Until we or our licensees obtain the required regulatory approvals for
biopharmaceuticals developed using phage display in any specific foreign
country, we or our licensees will be unable to sell these products in that
country. International regulatory authorities have imposed numerous and varying
regulatory requirements and the approval procedures can involve additional
testing. Approval by one regulatory authority does not ensure approval by any
other regulatory authority.

OUR COMMON STOCK MAY CONTINUE TO HAVE A VOLATILE PUBLIC TRADING PRICE AND LOW
TRADING VOLUME

Prior to our initial public offering in August 2000, our equity did not trade in
a public market. Fourteen million five thousand ninety of our issued and
outstanding shares were subject to lock-up agreements in favor of the
underwriters of that offering, and those lock-up agreements expired on February
10, 2001.

The market price of our common stock has been highly volatile. The market has
experienced significant price and volume fluctuations for reasons unrelated to
our operating performance.

Many factors may have a negative effect on the market price of our common stock,
including:

o        public announcements by us, our competitors or others;

o        developments concerning proprietary rights, including patents and
         litigation matters;

o        publicity regarding actual or potential results with respect to
         products or compounds we or our collaborators are developing;

o        regulatory developments in both the United States and abroad;




o        public concern about the safety or efficacy of new technologies;

o        general market conditions and comments by securities analysts; and

o        quarterly fluctuations in our revenues and financial results.

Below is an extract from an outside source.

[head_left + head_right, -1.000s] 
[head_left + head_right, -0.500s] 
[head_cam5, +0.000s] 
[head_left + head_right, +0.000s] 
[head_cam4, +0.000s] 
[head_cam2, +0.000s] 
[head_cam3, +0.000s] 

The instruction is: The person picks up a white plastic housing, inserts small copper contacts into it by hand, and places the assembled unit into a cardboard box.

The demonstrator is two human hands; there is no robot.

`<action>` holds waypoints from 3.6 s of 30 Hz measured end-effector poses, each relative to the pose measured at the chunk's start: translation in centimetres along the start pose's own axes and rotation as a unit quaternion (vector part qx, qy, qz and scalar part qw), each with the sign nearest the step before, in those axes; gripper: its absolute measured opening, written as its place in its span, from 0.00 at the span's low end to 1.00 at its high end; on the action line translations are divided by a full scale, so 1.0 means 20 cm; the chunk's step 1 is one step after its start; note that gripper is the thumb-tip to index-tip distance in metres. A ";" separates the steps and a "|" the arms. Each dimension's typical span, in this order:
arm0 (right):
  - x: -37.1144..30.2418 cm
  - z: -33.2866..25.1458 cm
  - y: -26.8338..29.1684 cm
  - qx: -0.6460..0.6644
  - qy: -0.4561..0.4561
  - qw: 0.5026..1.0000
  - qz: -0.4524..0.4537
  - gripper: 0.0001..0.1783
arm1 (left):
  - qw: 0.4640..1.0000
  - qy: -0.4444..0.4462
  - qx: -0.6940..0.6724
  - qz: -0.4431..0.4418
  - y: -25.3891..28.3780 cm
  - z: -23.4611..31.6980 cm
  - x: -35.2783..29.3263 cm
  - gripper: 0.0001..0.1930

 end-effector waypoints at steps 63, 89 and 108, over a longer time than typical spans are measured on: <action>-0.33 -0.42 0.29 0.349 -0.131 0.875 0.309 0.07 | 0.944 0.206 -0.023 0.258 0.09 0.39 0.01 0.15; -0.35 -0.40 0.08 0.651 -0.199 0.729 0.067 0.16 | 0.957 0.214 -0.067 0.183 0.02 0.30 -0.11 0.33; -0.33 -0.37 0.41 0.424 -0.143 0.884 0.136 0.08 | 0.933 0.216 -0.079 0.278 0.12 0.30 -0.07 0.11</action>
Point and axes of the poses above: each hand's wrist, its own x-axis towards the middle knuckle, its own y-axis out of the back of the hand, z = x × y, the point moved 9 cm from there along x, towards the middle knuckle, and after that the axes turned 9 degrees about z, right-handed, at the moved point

ANTI-TAKEOVER PROVISIONS IN OUR CHARTER DOCUMENTS AND PROVISIONS OF DELAWARE LAW
MAY MAKE AN ACQUISITION MORE DIFFICULT

We are incorporated in Delaware. Anti-takeover provisions of Delaware law and
our charter documents may make a change in control more difficult. Also, under
Delaware law, our board of directors may adopt additional anti-takeover
measures. Our charter will authorize our board of directors to issue up to
1,000,000 shares of preferred stock and to determine the terms of those shares
of stock without any further action by our stockholders. If the board of
directors exercises this power to issue preferred stock, it could be more
difficult for a third party to acquire a majority of our outstanding voting
stock. Our charter also provides staggered terms for the members of our board of
directors. This may prevent stockholders from replacing the entire board in a
single proxy contest, making it more difficult for a third party to acquire
control of us without the consent of our board of directors. Our equity
incentive plans generally permit our board of directors to provide for
acceleration of vesting of options granted under these plans in the event of
certain transactions that result in a change of control. If our board of
directors used its authority to accelerate vesting of options, then this action
could make an acquisition more costly, and it could prevent an acquisition from
going forward. Under Delaware law, a corporation may not engage in a business
combination with any holder of 15% or more of its capital stock until the holder
has held the stock for three years unless, among other possibilities, the board
of directors approves the transaction. Our board of directors could use this
provision to prevent changes in management.